Most might not expect to find a French-style villa below Matsuyama Castle, but this elegant construction offers a respite from the bustling town center of Ehime. Bansuiso, largely hidden by trees and modern buildings, was originally the second Residence of Count Hisamatsu Sadakoto, a descendant of the Matsuyama samurai clan and former lord of the neighboring castle. After living in France and returning with his love of Neo-Renaissance architecture, he commissioned the construction of the villa.
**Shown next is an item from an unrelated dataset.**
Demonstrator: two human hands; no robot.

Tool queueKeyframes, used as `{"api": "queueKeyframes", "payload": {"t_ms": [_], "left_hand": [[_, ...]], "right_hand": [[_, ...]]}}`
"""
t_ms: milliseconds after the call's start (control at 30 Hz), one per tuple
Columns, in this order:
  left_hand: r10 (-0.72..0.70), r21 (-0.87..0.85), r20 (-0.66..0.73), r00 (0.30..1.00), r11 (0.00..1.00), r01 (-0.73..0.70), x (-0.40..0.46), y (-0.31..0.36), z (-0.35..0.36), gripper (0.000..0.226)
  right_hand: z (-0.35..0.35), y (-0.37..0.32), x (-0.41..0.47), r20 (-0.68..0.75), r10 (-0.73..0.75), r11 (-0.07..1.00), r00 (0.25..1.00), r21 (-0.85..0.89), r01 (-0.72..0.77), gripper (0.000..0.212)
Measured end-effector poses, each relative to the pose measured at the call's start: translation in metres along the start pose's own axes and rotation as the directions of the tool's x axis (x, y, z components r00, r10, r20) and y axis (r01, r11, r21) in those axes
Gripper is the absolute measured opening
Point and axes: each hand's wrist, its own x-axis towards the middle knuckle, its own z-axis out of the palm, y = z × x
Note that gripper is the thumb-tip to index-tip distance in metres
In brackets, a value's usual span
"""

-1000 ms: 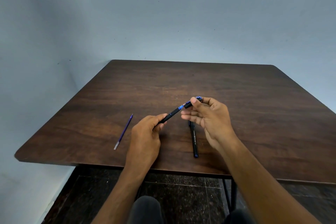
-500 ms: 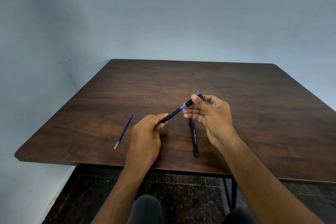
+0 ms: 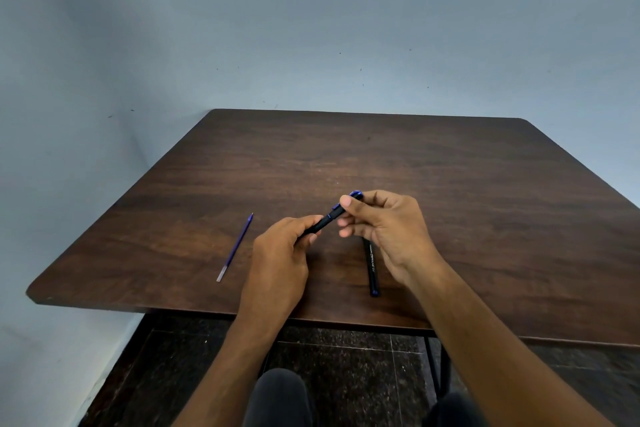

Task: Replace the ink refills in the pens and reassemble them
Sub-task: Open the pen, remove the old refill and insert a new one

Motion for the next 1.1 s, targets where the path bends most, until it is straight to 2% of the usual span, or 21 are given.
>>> {"api": "queueKeyframes", "payload": {"t_ms": [133,433,600,700,800,867,967,1100], "left_hand": [[0.032,0.014,0.0,0.999,0.999,-0.032,0.001,0.0,0.0,0.03],[-0.082,-0.085,-0.066,0.995,0.993,0.076,0.001,-0.005,0.001,0.038],[-0.082,-0.094,-0.08,0.993,0.993,0.074,0.0,-0.005,0.002,0.035],[-0.068,-0.156,-0.082,0.994,0.986,0.055,-0.001,0.001,0.002,0.041],[0.017,-0.158,-0.071,0.997,0.987,-0.029,-0.001,0.011,0.0,0.049],[0.043,-0.117,-0.062,0.997,0.992,-0.05,-0.001,0.013,-0.001,0.045],[0.08,-0.104,-0.052,0.995,0.991,-0.085,-0.002,0.014,0.001,0.024],[0.109,-0.131,-0.003,0.994,0.985,-0.108,0.0,0.031,0.009,0.015]], "right_hand": [[0.001,0.002,0.002,-0.015,-0.058,0.995,0.998,-0.078,0.057,0.017],[0.012,0.004,-0.001,0.013,-0.171,0.967,0.985,-0.187,0.171,0.01],[0.016,0.005,-0.005,-0.035,-0.123,0.98,0.992,-0.159,0.116,0.01],[0.019,0.002,-0.006,-0.033,-0.09,0.991,0.995,-0.099,0.087,0.011],[0.027,0.008,-0.013,-0.033,-0.105,0.977,0.994,-0.189,0.097,0.009],[0.028,0.009,-0.017,-0.065,-0.12,0.967,0.991,-0.234,0.102,0.01],[0.018,-0.001,-0.018,-0.097,-0.119,0.964,0.988,-0.251,0.092,0.015],[-0.004,-0.022,-0.023,-0.059,-0.119,0.949,0.991,-0.299,0.096,0.016]]}}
Completed in 1922, it was the scene of numerous elite parties and social gatherings, and even welcomed members of the imperial family as guests, including Showa Emperor Hirohito. Bansuiso serves as both a place of art and culture and a sight. The first floor and the basement are freely accessible and for ¥ 300 visitors can climb a wooden staircase to take advantage of more photo opportunities. Although the villa hosts solo exhibitions, it also has its own murals and portraits, including the portrait of the first owner.